Harakatuna.com. Teheran – Pemerintah Iran di Amerika Serikat dan Israel telah melakukan aksi terorisme serta pembunuhan terencana (assassination) terhadap Pemimpin Tertinggi Iran, Ali Khamenei.
Dalam pernyataan resmi yang dirilis pada Minggu (1/3), Kementerian Luar Negeri Iran menegaskan bahwa serangan gabungan kedua negara pada Sabtu (28/2) merupakan pelanggaran terhadap prinsip dan norma hukum internasional, termasuk Piagam Perserikatan Bangsa-Bangsa (PBB).
“Tindakan teroris oleh AS dan rezim Zionis (Israel), yang melakukan terencana pembunuhan terhadap Pemimpin Tertinggi serta pejabat tinggi lainnya melalui agresi militer terhadap keutuhan wilayah dan kedaulatan nasional negara (Iran), merupakan serangan yang belum pernah terjadi sebelumnya terhadap seluruh prinsip dan norma internasional,” demikian bunyi pernyataan tersebut.
Pemerintah Iran menegaskan, penggunaan kekuatan militer terhadap pimpinan negara berdaulat tidak dapat dibenarkan dalam sistem hukum internasional.
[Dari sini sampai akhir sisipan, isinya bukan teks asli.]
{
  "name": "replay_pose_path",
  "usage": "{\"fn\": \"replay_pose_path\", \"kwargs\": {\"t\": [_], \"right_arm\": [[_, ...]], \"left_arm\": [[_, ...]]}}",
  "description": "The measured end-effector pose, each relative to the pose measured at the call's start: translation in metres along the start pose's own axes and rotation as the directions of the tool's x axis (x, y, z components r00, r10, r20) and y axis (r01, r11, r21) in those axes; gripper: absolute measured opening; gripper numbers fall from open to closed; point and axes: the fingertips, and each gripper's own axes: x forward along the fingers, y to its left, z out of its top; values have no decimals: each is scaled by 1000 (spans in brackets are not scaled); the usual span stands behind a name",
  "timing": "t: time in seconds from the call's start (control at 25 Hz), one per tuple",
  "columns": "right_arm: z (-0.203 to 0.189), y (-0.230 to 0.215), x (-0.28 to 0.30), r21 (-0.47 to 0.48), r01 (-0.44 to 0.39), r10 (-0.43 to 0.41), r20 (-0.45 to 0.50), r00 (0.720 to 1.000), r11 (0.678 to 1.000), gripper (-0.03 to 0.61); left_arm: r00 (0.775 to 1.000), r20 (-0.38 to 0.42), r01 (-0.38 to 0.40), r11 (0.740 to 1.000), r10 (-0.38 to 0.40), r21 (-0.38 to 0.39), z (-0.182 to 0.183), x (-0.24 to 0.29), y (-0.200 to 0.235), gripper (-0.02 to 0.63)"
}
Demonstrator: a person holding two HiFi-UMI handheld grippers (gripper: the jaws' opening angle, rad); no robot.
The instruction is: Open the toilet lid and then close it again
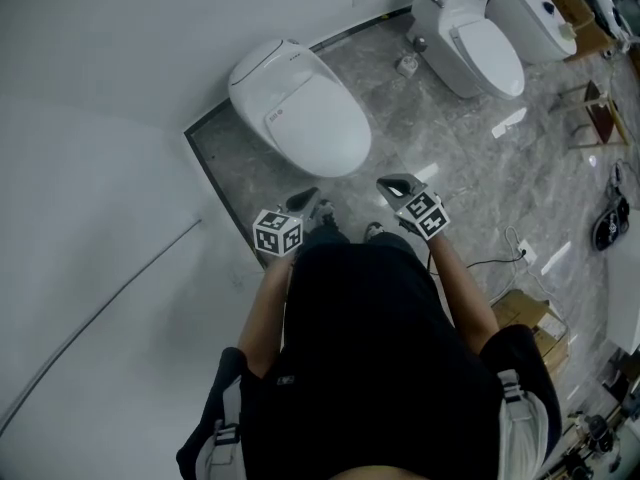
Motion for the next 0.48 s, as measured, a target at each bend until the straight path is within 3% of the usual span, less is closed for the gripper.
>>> {"fn": "replay_pose_path", "kwargs": {"t": [0.48], "right_arm": [[25, -18, 44, 78, 76, -76, 0, 997, 994, 5]], "left_arm": [[998, -39, 49, 999, -49, 18, 23, 0, 67, 21]]}}
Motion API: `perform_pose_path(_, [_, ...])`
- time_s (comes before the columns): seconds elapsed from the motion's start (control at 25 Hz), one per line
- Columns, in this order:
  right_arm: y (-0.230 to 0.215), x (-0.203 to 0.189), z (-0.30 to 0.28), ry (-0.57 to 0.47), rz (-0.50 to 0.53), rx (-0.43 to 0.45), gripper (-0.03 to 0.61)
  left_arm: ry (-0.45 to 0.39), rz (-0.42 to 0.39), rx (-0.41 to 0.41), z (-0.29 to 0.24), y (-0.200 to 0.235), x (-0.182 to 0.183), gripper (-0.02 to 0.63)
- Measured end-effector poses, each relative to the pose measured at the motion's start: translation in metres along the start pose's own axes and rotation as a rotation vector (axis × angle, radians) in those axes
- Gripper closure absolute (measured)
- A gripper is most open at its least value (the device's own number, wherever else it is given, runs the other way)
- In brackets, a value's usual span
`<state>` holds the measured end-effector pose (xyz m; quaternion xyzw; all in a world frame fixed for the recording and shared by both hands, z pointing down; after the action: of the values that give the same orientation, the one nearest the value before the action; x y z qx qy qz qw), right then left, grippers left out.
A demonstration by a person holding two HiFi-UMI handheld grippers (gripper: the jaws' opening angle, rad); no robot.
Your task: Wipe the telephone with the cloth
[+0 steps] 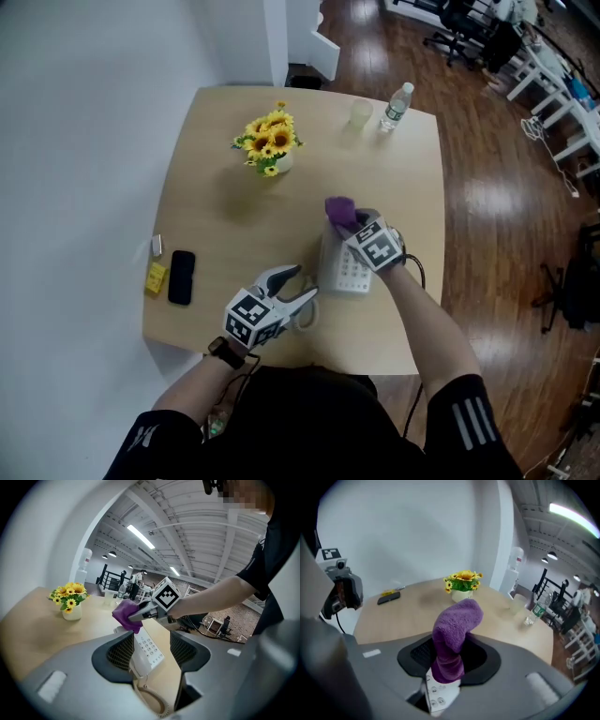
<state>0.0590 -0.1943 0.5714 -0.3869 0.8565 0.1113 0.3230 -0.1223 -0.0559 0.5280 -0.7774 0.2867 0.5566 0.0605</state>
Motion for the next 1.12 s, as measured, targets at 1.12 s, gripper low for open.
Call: perform_pose_path(1.12, [0.081, -0.079, -0.009, 0.166, 0.420, 0.019, 0.446, 0.019, 0.057, 0.102, 0.001, 0.017, -0.007, 0.377])
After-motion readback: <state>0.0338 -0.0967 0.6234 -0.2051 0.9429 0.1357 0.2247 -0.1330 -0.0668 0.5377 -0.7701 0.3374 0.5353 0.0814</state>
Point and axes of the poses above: the fingertips, and each gripper's own axes: z backward along the fingers, y to its left, x out of its top, the point moved 8 cm from there along z, backward along the fingers, and after that the axes turned 8 degrees about -z, right-handed, at the moved point
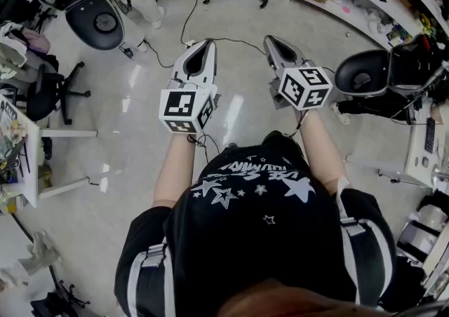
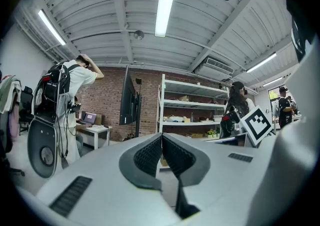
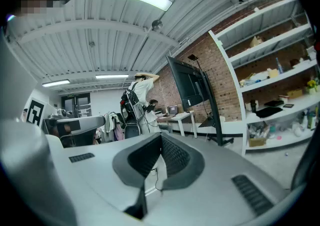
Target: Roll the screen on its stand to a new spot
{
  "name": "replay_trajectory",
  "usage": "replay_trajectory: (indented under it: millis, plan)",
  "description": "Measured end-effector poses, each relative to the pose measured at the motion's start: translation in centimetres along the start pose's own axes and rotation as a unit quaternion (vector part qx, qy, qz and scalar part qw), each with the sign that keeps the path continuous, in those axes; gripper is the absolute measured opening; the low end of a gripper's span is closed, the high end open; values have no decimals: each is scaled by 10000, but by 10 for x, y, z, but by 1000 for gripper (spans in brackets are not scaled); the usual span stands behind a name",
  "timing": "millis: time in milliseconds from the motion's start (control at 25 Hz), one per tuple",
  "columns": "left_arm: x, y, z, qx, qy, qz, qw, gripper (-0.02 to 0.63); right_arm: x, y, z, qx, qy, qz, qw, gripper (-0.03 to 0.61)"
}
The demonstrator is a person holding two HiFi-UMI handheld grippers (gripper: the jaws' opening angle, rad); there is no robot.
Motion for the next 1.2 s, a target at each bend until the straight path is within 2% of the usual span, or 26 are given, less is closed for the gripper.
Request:
replay_trajectory:
  millis: [240, 400, 600, 920, 1200]
  plan:
    - [7, -6, 9, -296, 4, -95, 9995, 12, -2, 9, 4, -28, -43, -39, 10000, 6]
    - [15, -18, 10, -234, 1, -192, 9995, 12, 21, 19, 5, 92, 13, -171, 9998, 6]
    - [38, -41, 5, -154, -14, -414, 9990, 12, 61, 30, -12, 180, 129, -458, 9987, 6]
    - [121, -61, 2, -161, 11, -546, 9984, 12, 118, 100, -47, 393, 241, -557, 9974, 6]
    - [187, -57, 1, -113, 11, -508, 9986, 12, 144, 169, -72, 499, 331, -489, 9970, 6]
Point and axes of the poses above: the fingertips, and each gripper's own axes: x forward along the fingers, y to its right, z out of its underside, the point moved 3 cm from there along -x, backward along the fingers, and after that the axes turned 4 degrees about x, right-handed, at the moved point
Mereka menyebut tindakan tersebut sebagai bentuk agresi langsung terhadap kedaulatan nasional.
Serangan gabungan AS dan Israel pada Sabtu (28/2) dini hari waktu setempat melaporkan menyasar sejumlah wilayah strategis, termasuk ibu kota Teheran. Sejumlah rudal menghancurkan kawasan di sekitar kediaman Khamenei serta kompleks istana kepresidenan. Media setempat melaporkan Khamenei bersama sejumlah pejabat tinggi Iran lainnya meninggal dunia akibat serangan tersebut.
Eskalasi ini terjadi di tengah perundingan tidak langsung antara Amerika Serikat dan Iran yang dimediasi Oman terkait program nuklir Teheran dengan sanksi pencabutan ketidakseimbangan. Putaran ketiga perundingan tersebut berlangsung di Jenewa pada Kamis (26/2).
Menangapi meningkatnya ketegangan di kawasan Timur Tengah, Pemerintah Indonesia mengirim seluruh pihak untuk menahan diri dan mengedepankan penyelesaian melalui jalur diplomasi.
Presiden Prabowo Subianto menyatakan kesiapan Indonesia untuk berperan sebagai mediator guna mendorong dialog antara Amerika Serikat, Israel, dan Iran. “Kami mendorong semua pihak untuk menjaga diri dan mengutamakan dialog. Indonesia siap berkontribusi sebagai mediator demi terciptanya perdamaian dan stabilitas kawasan,” ujar Presiden Prabowo.